His room was across from the bathroom and the noise always drifted through his door. The sounds of water running, Mason's off key shower singing, or the toilet flushing could be softly heard all the way on the other side of his room. He could usually tune it out and go to sleep. But usually he didn't hear the shocking sounds of shattering glass echoing from the bathroom. He was up, out of bed, and banging on the bathroom door as quick a reflex.
"Lucy? Are you okay? What happened?"
He heard cursing on the other side of the door and knocked again.
"Lucy, please, let me in or at least give me visual confirmation that you're okay," he asked with a worried sigh. "I'm not leaving until you do."
There was a labored sigh that he heard right up against the door and then he heard the click of the lock and saw the knob turn.
"M'fine," Lucy mumbled as the door opened a sliver. She peeked through the narrow opening and reached a hand out to wave him away. "Go 'way."
His eyes narrowed at the way her words slurred. He could see the pink tint of her cheeks and her bloodshot eyes. She blew out a huff when he didn't immediately leave and his suspicions were confirmed with one whiff of her breath.
"You're drunk."
She rolled her eyes at him. "Like that's a new occurrence?"

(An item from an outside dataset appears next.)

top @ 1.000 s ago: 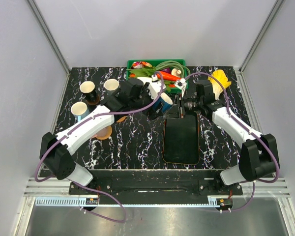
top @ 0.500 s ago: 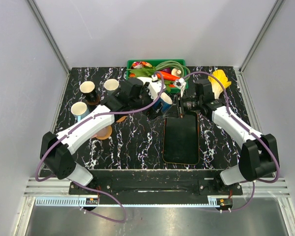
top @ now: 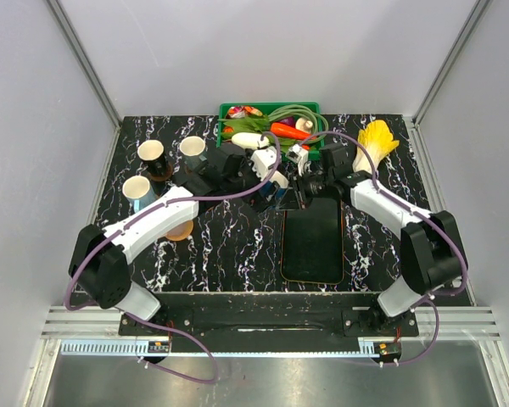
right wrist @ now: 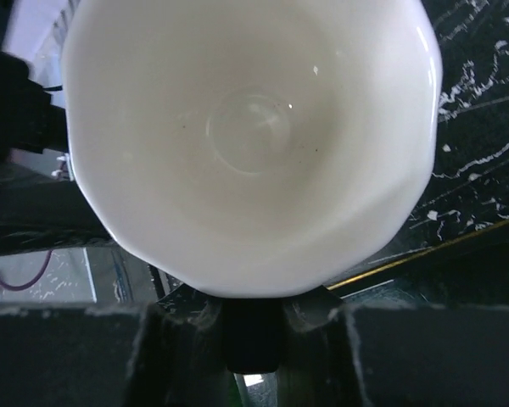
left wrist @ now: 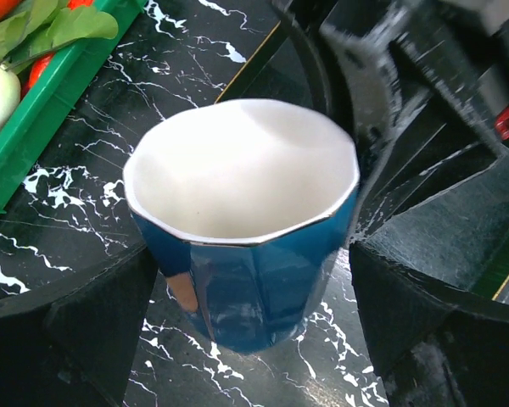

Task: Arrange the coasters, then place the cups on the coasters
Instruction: Place the cup on the coaster.

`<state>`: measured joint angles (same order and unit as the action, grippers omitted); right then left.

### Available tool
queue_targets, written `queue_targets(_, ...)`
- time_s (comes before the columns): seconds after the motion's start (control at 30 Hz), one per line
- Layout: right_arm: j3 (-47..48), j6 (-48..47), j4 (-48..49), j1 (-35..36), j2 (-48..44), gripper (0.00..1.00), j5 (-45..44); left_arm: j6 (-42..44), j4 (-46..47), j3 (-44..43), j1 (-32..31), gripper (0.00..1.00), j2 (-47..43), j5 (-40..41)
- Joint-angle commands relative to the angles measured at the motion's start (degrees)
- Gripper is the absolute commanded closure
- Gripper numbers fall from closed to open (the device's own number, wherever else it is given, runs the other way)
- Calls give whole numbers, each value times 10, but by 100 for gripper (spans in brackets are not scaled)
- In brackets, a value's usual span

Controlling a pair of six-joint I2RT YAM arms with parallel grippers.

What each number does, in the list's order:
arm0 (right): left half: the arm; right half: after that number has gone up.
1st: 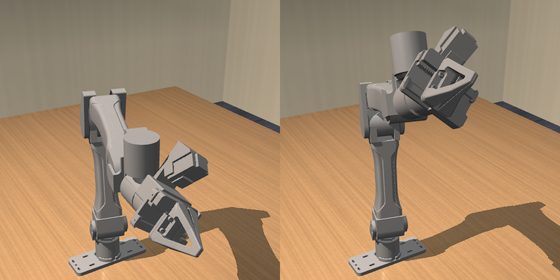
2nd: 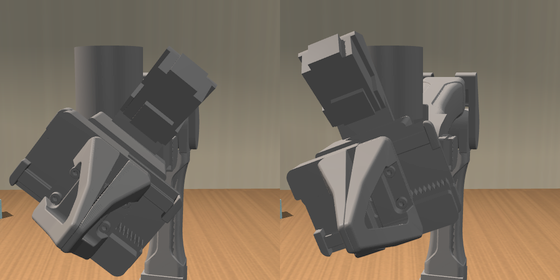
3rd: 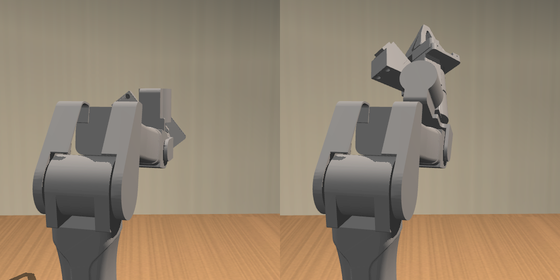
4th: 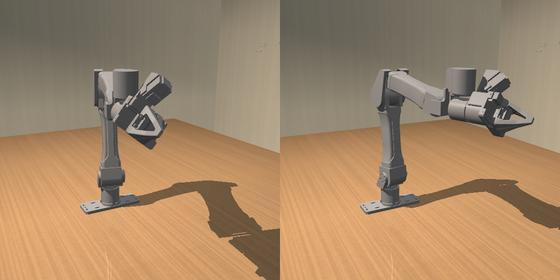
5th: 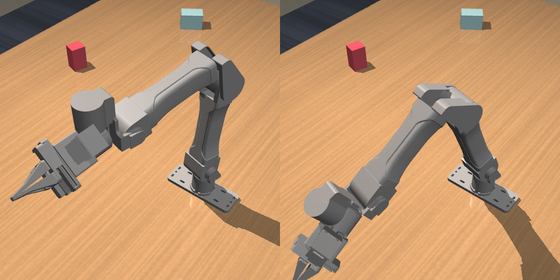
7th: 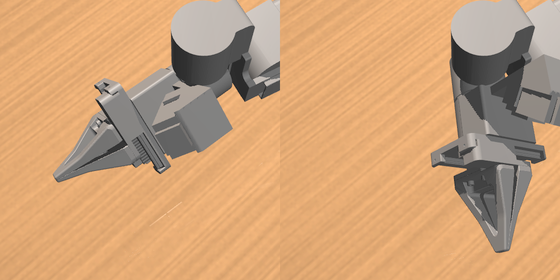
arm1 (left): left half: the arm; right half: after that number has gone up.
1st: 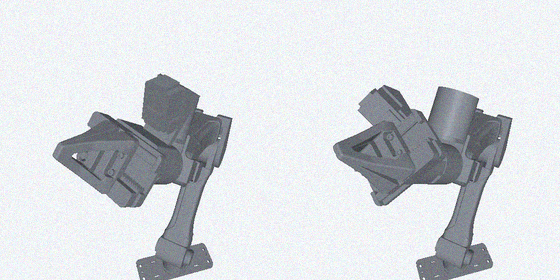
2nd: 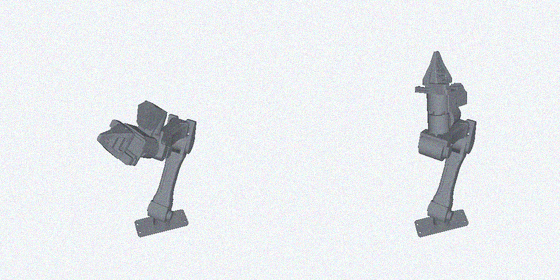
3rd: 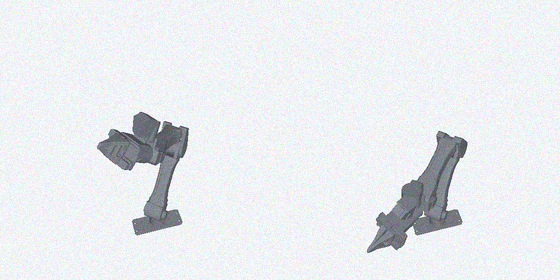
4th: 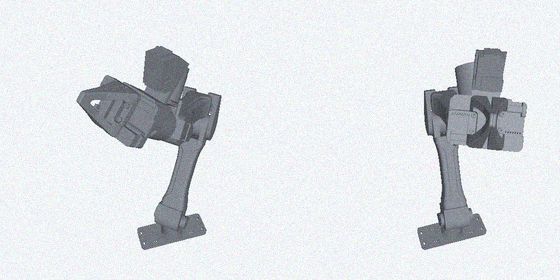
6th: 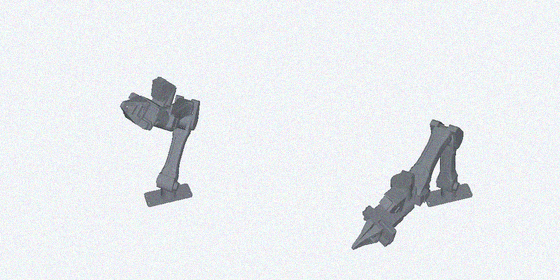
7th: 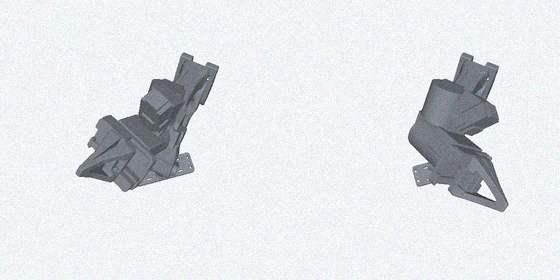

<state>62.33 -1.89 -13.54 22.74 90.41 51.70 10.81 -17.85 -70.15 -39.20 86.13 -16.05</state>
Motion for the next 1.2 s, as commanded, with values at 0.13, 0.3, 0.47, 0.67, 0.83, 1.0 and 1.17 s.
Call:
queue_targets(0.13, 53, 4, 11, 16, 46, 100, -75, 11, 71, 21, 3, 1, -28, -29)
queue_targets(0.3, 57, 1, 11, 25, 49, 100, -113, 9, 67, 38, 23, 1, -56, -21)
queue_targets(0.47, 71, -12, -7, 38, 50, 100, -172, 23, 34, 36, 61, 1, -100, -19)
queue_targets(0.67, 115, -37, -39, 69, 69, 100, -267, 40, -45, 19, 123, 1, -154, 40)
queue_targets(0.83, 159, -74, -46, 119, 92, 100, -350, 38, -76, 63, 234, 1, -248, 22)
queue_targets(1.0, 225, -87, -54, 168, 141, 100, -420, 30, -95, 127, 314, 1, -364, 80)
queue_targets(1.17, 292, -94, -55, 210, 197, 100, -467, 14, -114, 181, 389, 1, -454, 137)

"You can't say 'I'm fine' without slurring but you can say 'occurrence'?" He asked. Despite the seriousness of the situation he could feel a grin tugging at the corners of his mouth. Only Lucy would have that issue when drunk.
She opened the door and stood in the doorway. She motioned to herself from head to toe and then put her hands on her hips. "Here's your visual confirmation. M'fine. See?"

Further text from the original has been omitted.